1967 Mudurnu earthquake
- UTC time: 1967-07-22 16:57:00
- ISC event: 833573
- USGS-ANSS: ComCat
- Local date: 22 July 1967
- Local time: 18:57
- Magnitude: 7.4 M_{w} 7.1 M_{s}
- Depth: 33.0 km
- Epicenter: 40°40′N 30°41′E﻿ / ﻿40.67°N 30.69°E
- Type: Oblique slip
- Areas affected: Turkey
- Max. intensity: MMI X (Extreme)
- Casualties: 86 dead

= 1967 Mudurnu earthquake =

Earthquake in western Turkey

The 1967 Mudurnu earthquake or more correctly, the 1967 Mudurnu Valley earthquake occurred at about 18:57 local time on 22 July near Mudurnu, Bolu Province, north-western Turkey. The magnitude 7.4 earthquake (but only 6.0 on the scale.) was one of a series of major and intermediate quakes that have occurred in modern times along the North Anatolian Fault since 1939.

==Earthquake==
Although the Mudurnu Valley earthquake was relatively strong, there were only 86 fatalities, with 332 people injured. About 5,200 houses were destroyed or damaged beyond repair; some 900 of these were in Adapazarı at the far western end of the fault zone, and many collapsed completely as a result of aftershocks.

===Intensity===
The authors of the 1968 UNESCO report into the Mudurnu Valley earthquake, with Nicholas Ambraseys as its first author, felt that its Mercalli intensity was difficult to estimate accurately. In some places an implied level of XII (Extreme) was evident, whereas the vibrational effects were nearer VIII–IX (Severe–Violent).

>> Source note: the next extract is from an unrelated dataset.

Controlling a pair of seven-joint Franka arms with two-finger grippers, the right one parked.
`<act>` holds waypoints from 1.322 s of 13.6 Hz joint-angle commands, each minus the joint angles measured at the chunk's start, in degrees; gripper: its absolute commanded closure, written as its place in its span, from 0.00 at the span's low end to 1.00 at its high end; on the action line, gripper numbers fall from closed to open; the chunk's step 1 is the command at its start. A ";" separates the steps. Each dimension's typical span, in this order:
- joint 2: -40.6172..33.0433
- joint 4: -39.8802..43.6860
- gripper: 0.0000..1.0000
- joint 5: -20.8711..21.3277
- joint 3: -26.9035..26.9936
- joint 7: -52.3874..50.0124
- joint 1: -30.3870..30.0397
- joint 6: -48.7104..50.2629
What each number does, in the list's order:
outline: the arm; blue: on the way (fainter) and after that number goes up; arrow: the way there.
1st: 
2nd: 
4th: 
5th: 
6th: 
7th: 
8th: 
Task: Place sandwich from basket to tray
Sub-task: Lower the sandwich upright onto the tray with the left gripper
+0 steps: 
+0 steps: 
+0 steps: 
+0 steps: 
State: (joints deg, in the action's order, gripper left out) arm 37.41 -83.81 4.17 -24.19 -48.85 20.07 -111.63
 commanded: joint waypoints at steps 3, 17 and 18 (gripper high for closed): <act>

Although a large number of sites were independently assessed by up to six observers, variations of up to four degrees of the Mercalli scale indicated that an accurate figure was practically impossible to gauge. A 1988 paper authored by Ambraseys lists the event with a maximum Mercalli intensity of X (Extreme).

===Damage===
Considering the large surface-wave magnitude (7.1) and widespread surface rupturing, structural damage to buildings was surprisingly small; variations in damage were related to the materials used and construction method of individual buildings, rather than the proximity to the fault break. Some villages suffered 70% destruction of property, while others nearby with fault lines running right through them had only a few houses damaged.

===Surface rupture===
The surface rupture zone, which was between 1–4 km wide, stretched some 80 km from to Lake Abant (Abant Gölü) to Sapanca in an East–West direction, generally following the course of the Mudurnu River until it flows north near Lake Sapanca. The earthquake is named after the river valley, not the town of Mudurnu itself, which is some distance south of the river and outside the rupture zone.

===Aftershocks===
A number of small aftershocks occurred, mostly towards the westward end of the fault zone; its eastern end overlapped the rupture zone of the previous M7.1 1957 Abant earthquake with a similar epicentre, by about 25 km.